• _Assignment_:
Would you retype the listing word for word, skipping its pictures?

::::::

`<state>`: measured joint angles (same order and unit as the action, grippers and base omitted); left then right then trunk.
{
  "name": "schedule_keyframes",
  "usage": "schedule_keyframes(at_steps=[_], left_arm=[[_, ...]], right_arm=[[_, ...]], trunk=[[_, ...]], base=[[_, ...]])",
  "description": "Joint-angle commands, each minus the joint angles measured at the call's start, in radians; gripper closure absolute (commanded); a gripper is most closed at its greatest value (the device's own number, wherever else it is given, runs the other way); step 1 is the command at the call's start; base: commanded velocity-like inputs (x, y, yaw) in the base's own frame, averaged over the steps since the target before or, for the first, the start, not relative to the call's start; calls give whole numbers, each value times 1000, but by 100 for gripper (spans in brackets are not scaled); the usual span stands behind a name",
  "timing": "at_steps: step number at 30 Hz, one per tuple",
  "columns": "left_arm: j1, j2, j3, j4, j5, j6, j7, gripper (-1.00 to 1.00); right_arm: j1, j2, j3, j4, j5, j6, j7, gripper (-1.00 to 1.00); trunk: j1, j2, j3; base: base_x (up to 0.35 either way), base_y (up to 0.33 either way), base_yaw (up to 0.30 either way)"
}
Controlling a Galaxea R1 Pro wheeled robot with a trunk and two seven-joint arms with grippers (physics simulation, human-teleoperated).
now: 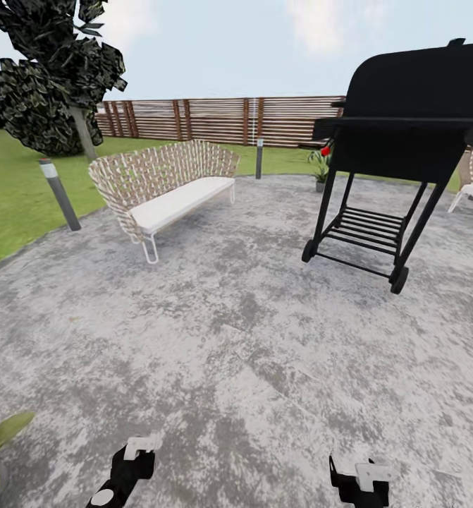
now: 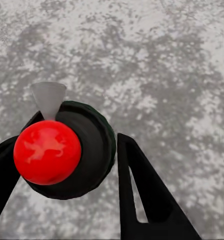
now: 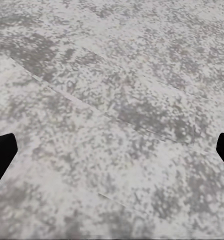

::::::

• _Answer area_:
`<state>`: measured joint angles (same order and unit as the action, grippers and base omitted); left then right then trunk.
{
  "name": "schedule_keyframes",
  "usage": "schedule_keyframes(at_steps=[_], left_arm=[[_, ...]], right_arm=[[_, ...]], trunk=[[_, ...]], base=[[_, ...]])",
  "description": "Joint-angle commands, each minus the joint angles measured at the call's start, in radians; gripper closure absolute (commanded); a gripper is most closed at its greatest value (the device's own number, wherever else it is given, runs the other way); step 1 is the command at the call's start; base: commanded velocity-like inputs (x, y, yaw) in the base's own frame, averaged over the steps since the target before or, for the first, the start, not relative to the call's start; calls give whole numbers, each value times 1000, but by 100 for gripper (spans in brackets are not scaled); the usual span stands behind a name",
  "timing": "at_steps: step number at 30 Hz, one per tuple",
  "columns": "left_arm: j1, j2, j3, j4, j5, j6, j7, gripper (-1.00 to 1.00); right_arm: j1, j2, j3, j4, j5, j6, j7, gripper (-1.00 to 1.00); trunk: j1, j2, j3; base: base_x (up to 0.35 either way), base_y (up to 0.33 either way), base_yaw (up to 0.30 either way)"
}
Controlling a Galaxea R1 Pro wheeled robot with a trunk and two seven-joint arms with grippers (physics simulation, human-teleoperated).
now: 
now: 
now: 

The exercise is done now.